▸ Work to be completed:
Could the data below be retyped exactly, without its pictures?

▸ Supplied data:
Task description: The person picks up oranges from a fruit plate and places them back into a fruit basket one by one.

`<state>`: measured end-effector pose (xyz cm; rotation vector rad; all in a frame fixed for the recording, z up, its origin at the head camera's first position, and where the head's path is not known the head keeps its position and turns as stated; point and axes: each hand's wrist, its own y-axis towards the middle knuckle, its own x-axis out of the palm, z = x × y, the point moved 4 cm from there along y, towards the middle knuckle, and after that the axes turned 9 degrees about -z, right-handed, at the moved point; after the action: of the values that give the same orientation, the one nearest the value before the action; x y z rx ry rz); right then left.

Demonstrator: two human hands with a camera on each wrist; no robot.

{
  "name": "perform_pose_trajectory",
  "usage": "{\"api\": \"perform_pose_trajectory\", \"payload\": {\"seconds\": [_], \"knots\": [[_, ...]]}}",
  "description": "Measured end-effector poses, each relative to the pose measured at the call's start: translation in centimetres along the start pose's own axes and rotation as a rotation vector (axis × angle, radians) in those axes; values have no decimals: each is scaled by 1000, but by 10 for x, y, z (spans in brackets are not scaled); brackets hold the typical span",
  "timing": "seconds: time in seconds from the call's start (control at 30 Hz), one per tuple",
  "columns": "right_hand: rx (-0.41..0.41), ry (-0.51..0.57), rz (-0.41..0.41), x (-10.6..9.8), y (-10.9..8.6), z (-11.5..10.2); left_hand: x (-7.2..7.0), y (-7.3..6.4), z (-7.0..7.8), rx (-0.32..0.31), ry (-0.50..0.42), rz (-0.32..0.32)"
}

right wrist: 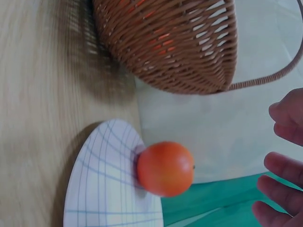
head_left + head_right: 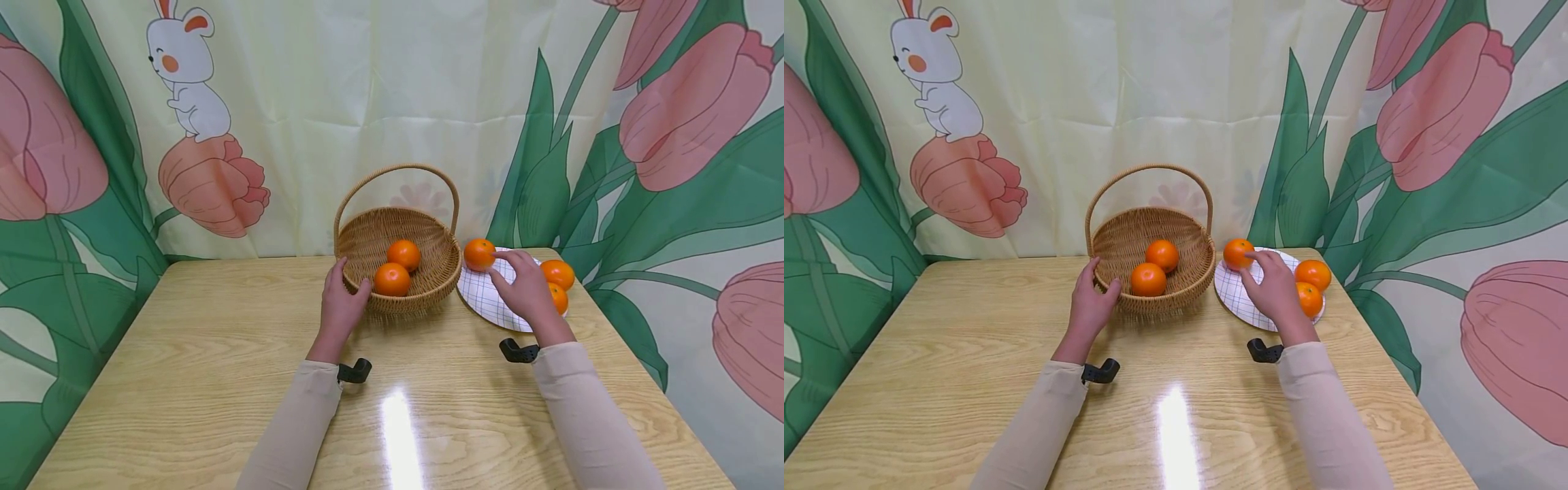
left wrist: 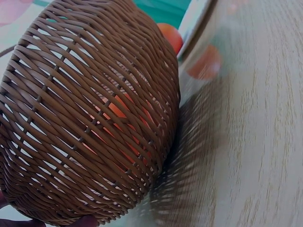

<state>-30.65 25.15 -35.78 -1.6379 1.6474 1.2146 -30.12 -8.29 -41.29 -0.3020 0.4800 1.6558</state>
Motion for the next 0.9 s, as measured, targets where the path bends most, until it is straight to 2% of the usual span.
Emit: {"api": "perform_pose_trajectory", "payload": {"seconds": [0.27, 0.47, 0.67, 0.9], "knots": [[19, 2, 2, -1, -4, 10, 0, 0, 0, -12, -22, 7], [73, -3, -17, -2, -8, 20, 1, 0, -3, -30, -66, -11], [127, -24, -21, -4, -12, 30, 2, -1, -4, -4, -42, -6], [153, -44, -19, -7, -17, 42, 4, -1, -3, -24, -37, -34]]}}
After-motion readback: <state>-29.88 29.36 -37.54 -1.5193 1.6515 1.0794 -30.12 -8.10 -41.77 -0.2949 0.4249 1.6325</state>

▸ Reply:
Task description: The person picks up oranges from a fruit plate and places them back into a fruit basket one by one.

`<state>`: measured end-effector pose (xyz cm; rotation vector rad; all in a frame fixed for the recording, z up, its origin at the head camera's first position, and where the head's path is not known the head keeps its position and turns as stated; point and axes: each hand's wrist, its own y-axis towards the middle knuckle, its own x-axis out of the palm, z = x × y, the point moved 4 cm from there along y, towards the middle knuckle, and after that the axes turned 9 degrees about -z, right-handed, at the moved point; after the action: of the values that give the same orientation, the one nearest the value before the action; x y z rx ry rz); right then left.

Demonstrator: two human hands with a camera on each wrist; no robot.

{
  "name": "perform_pose_trajectory",
  "usage": "{\"api\": \"perform_pose_trajectory\", \"payload\": {\"seconds\": [_], \"knots\": [[_, ...]]}}",
  "description": "Measured end-effector poses, each relative to the pose measured at the call's start: translation in centimetres along the start pose's own axes and rotation as a rotation vector (axis × angle, radians) in those axes; values have no decimals: each is scaled by 1000, but by 10 for x, y, z (spans in brackets are not scaled); brackets hold the typical span",
  "timing": "seconds: time in seconds from the call's start (control at 30 Hz), one per tuple",
  "columns": "right_hand: rx (-0.41..0.41), ry (-0.51..0.57), rz (-0.41..0.41), x (-10.6..9.8), y (-10.9..8.6), z (-11.5..10.2); left_hand: x (-7.2..7.0), y (-7.3..6.4), z (-7.0..7.8), rx (-0.32..0.31), ry (-0.50..0.42), rz (-0.32..0.32)"
}

right wrist: 
head_left + head_right: 
left wrist: 

<state>-30.65 25.15 -35.78 -1.6379 1.6474 1.2146 -30.12 -8.29 -41.29 -0.3020 0.4800 1.6558</state>
Motion for the next 0.9 s, as measured, targets where the path bends most, until it is straight to 2% of the usual span.
Emit: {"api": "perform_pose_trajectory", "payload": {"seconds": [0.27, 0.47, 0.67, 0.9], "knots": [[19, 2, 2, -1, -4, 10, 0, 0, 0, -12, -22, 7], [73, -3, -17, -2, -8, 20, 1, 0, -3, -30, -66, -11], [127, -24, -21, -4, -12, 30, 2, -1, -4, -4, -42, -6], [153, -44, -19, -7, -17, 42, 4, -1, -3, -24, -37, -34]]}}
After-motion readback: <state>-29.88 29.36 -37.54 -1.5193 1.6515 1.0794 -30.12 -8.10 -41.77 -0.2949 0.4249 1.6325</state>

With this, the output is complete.